▶ [What to produce]:
Lines with the string "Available" are to be identified in the listing and copied.

··········

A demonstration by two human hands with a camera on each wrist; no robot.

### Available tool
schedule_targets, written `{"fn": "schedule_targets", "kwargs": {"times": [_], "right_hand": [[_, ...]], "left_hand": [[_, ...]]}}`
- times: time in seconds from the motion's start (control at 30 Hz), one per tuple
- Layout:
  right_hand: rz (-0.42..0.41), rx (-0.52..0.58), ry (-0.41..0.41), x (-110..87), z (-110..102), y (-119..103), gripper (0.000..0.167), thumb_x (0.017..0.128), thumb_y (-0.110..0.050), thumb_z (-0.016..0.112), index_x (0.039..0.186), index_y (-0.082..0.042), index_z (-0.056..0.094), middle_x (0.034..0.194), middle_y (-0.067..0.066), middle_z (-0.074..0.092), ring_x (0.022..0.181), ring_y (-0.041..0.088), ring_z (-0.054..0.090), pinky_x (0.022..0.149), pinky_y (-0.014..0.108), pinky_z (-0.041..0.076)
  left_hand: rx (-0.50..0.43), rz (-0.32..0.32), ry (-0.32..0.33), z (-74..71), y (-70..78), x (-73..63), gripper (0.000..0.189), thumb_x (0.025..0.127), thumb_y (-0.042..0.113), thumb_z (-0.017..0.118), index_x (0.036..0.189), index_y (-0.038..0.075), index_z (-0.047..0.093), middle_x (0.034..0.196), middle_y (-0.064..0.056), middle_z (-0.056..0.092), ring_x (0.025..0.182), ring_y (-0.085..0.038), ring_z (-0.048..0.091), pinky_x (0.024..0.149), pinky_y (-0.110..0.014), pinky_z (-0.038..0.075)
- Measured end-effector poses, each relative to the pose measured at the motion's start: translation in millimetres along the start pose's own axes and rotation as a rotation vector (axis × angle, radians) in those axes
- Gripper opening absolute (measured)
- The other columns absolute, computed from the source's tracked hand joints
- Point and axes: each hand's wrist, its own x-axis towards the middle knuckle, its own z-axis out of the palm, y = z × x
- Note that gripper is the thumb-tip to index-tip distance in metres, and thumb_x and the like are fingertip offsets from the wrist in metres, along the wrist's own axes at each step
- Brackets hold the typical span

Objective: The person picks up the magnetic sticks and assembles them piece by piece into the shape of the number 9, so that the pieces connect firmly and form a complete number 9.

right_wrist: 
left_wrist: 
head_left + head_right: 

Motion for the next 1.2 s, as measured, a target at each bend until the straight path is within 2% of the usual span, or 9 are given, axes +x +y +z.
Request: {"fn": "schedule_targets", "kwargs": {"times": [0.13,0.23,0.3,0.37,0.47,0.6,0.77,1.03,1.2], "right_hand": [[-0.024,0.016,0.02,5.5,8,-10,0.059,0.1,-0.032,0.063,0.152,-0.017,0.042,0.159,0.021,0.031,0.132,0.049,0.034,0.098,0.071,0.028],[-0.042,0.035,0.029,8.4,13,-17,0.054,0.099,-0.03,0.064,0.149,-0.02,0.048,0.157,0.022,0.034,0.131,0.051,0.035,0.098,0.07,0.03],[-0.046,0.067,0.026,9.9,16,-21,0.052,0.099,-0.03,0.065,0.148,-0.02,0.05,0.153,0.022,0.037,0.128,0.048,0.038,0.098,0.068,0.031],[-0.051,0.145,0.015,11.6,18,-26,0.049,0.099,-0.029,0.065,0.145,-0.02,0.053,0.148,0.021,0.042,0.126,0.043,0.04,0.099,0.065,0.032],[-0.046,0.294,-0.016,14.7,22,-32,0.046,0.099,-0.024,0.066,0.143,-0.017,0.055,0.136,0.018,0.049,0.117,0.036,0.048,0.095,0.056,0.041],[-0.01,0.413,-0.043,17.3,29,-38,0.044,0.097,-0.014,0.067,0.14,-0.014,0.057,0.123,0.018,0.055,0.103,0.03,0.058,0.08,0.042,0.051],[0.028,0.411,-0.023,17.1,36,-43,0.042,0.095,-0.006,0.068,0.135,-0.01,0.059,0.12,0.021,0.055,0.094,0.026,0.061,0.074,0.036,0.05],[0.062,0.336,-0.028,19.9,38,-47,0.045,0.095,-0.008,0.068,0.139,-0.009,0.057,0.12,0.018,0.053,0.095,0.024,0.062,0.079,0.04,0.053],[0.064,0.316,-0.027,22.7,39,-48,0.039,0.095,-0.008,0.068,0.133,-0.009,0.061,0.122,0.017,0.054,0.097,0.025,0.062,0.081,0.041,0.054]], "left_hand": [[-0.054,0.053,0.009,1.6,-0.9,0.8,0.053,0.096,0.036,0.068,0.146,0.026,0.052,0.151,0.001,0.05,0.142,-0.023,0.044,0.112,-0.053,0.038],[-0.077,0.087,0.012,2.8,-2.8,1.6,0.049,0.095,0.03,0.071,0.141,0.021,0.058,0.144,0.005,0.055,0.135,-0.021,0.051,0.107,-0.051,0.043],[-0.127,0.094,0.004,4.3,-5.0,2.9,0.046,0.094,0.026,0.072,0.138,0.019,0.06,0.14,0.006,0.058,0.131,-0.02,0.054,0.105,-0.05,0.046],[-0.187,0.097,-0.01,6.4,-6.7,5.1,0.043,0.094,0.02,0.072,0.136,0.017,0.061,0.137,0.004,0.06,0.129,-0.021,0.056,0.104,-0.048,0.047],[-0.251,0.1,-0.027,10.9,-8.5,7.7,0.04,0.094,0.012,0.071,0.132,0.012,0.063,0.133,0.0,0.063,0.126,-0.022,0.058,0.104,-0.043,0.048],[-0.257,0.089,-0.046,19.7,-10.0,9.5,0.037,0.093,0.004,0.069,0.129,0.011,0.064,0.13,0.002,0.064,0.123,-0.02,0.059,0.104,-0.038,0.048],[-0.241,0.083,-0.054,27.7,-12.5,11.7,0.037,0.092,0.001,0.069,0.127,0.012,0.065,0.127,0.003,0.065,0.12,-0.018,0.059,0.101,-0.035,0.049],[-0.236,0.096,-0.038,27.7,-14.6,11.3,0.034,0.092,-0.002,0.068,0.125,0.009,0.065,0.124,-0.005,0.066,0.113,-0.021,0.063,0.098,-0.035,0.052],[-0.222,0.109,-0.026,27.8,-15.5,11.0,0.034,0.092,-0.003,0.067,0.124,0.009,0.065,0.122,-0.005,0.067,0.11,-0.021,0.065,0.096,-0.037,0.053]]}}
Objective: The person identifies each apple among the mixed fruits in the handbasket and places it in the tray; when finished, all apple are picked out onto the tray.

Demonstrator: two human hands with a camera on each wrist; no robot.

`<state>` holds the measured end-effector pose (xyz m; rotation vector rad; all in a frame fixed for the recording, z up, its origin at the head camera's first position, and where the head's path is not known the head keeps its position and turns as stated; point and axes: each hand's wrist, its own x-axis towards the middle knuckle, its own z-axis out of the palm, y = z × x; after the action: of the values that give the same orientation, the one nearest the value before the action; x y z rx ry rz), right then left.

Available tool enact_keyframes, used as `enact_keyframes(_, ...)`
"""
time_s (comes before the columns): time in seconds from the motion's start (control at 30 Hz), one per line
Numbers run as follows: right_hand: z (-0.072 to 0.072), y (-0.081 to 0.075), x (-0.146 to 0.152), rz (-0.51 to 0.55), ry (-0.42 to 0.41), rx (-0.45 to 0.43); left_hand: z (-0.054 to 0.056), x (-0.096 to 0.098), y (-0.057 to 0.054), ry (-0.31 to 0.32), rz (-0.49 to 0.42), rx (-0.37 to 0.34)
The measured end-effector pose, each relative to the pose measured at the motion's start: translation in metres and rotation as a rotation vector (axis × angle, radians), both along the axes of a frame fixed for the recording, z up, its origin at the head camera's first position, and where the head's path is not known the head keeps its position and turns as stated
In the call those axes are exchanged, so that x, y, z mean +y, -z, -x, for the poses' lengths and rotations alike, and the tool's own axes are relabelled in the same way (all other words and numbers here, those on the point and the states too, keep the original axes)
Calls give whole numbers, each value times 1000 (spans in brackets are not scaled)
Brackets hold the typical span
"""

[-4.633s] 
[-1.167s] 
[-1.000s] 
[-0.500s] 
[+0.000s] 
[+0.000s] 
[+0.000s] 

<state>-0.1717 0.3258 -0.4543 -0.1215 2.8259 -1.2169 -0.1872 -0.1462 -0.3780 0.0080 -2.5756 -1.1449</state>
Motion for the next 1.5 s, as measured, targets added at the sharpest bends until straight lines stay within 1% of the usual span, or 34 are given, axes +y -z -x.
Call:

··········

▶ [Finished task]:
### Available tool
Available tool enact_keyframes, used as `enact_keyframes(_, ...)`

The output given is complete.